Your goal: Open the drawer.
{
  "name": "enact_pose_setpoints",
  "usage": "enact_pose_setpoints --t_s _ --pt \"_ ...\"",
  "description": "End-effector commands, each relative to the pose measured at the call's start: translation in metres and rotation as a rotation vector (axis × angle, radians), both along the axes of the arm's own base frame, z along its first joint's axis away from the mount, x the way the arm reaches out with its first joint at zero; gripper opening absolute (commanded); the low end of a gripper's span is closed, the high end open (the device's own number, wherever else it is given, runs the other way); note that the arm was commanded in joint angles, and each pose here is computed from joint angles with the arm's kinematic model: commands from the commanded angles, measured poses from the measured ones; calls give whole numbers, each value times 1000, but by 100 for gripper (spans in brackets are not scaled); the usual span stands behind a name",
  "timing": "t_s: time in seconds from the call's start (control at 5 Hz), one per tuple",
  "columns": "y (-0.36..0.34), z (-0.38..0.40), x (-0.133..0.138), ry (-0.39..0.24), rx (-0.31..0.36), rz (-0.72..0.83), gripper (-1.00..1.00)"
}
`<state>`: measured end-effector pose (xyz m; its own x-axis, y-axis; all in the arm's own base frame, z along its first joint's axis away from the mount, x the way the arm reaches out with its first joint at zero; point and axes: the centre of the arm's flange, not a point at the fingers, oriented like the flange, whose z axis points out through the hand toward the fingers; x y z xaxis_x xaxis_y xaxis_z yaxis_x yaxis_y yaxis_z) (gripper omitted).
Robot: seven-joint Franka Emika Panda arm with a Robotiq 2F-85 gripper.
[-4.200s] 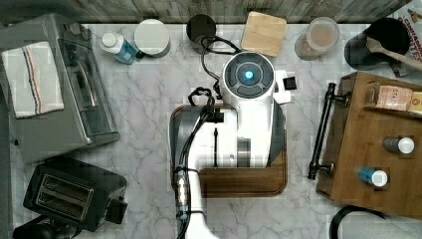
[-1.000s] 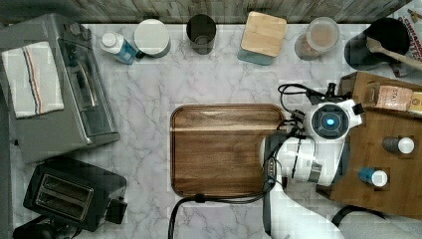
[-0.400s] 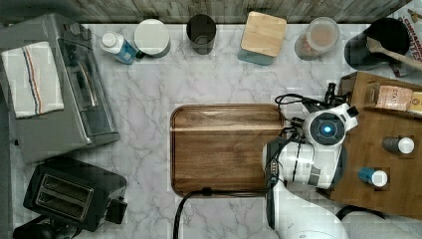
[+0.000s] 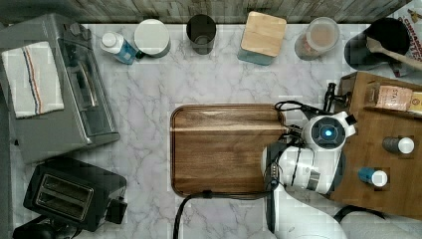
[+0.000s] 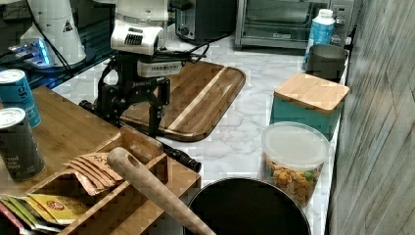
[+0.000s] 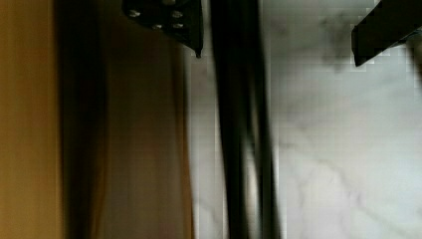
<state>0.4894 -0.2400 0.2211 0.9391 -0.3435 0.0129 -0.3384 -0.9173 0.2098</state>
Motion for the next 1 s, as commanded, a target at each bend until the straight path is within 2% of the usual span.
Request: enact_pose_setpoints --t_s 0.2,0.6,0.8,1.0 --pt "76 63 48 -169 23 149 100" --pt "131 71 61 -188 106 239 100" --pt "170 77 58 -226 114 295 100" --pt "205 77 60 -228 146 282 100"
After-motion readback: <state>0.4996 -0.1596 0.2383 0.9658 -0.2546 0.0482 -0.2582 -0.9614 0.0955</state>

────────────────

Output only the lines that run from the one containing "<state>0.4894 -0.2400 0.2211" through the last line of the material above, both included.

<state>0.4894 -0.2400 0.2211 0.9391 -0.3435 0.0129 -0.3384 -0.9173 0.2098</state>
Motion for the next 1 s, as commanded, a target at each bend until the straight path is within 2% of the usual span.
Request: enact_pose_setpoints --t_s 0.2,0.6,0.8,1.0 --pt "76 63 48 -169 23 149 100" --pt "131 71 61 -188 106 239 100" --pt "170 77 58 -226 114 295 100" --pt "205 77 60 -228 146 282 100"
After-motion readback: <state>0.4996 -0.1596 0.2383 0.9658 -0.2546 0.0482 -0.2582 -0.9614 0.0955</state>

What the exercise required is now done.